DIRECTIONS: Report back every line below that carries the word "wooden".

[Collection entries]
..............................

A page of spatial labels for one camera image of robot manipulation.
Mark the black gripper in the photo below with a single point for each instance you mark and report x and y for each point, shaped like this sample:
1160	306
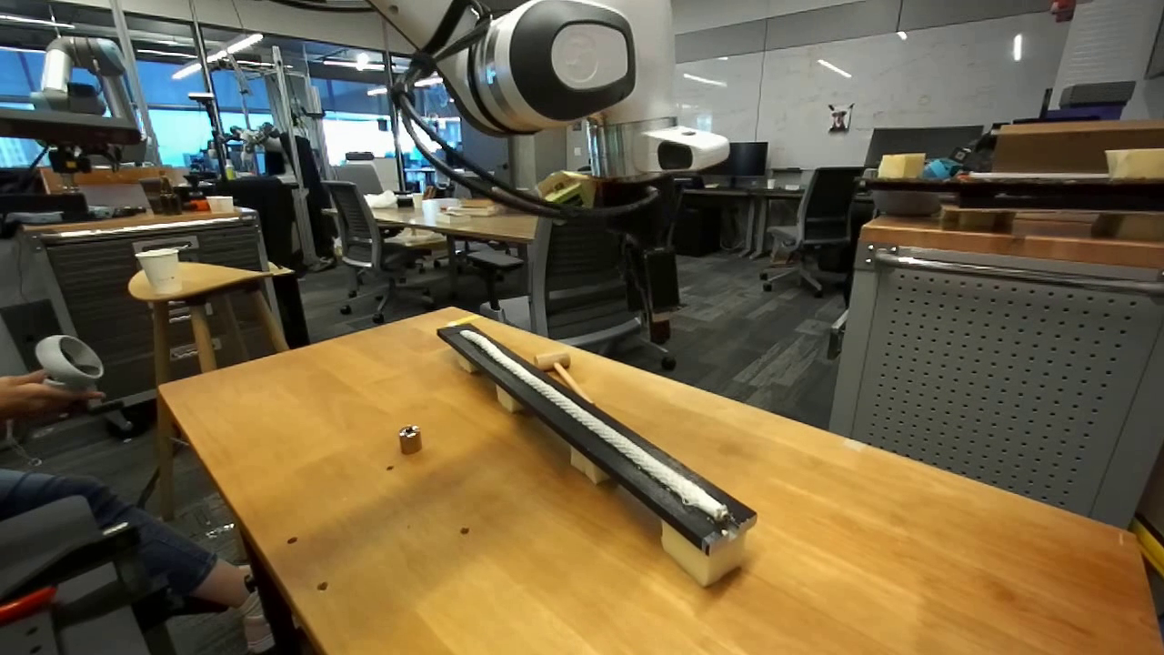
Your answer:
666	203

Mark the roll of tape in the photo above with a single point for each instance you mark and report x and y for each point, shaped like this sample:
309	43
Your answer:
68	359

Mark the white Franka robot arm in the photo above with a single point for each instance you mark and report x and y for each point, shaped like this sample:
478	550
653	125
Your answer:
547	58

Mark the person's bare hand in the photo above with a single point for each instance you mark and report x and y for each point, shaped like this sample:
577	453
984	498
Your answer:
37	398

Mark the gray mesh office chair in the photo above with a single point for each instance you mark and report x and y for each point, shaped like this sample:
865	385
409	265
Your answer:
586	273

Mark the small wooden mallet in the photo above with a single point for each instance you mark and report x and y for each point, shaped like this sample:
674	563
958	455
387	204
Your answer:
556	367

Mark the black office chair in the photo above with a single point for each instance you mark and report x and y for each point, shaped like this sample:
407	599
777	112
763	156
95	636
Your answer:
824	222

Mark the cream foam support block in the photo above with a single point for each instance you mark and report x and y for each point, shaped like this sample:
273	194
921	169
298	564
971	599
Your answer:
586	467
509	398
464	362
704	558

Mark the long black bar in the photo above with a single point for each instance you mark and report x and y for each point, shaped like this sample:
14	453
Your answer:
631	479

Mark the wooden office table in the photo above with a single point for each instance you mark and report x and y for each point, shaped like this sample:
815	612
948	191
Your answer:
473	222

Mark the small metal nut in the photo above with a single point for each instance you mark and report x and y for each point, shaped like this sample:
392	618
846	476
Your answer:
409	437

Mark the gray perforated metal cabinet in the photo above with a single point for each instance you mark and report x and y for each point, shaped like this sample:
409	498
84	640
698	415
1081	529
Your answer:
994	376

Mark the brown wooden box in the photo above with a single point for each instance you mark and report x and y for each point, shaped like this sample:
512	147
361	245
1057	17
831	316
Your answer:
1069	147

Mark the round wooden stool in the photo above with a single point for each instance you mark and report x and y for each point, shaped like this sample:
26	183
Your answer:
201	284

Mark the white paper cup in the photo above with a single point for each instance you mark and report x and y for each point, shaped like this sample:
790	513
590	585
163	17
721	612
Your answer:
159	270

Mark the gray desk cabinet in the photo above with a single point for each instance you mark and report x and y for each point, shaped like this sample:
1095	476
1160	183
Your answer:
95	304

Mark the person's leg dark trousers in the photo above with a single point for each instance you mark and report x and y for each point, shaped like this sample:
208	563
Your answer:
146	540

..............................

SOLVED PROBLEM:
Mark the small wooden mallet in the photo above with a single point for each instance you mark and report x and y for each point, shaped like this sample:
Mark the wooden office table in the photo above with a single point for each instance you mark and report x and y for each point, shaped like this sample:
Mark the brown wooden box in the photo above with a single point for each instance you mark and report x and y for each point, shaped like this sample:
Mark the round wooden stool in the photo above with a single point for each instance you mark and report x and y for each point, shaped like this sample:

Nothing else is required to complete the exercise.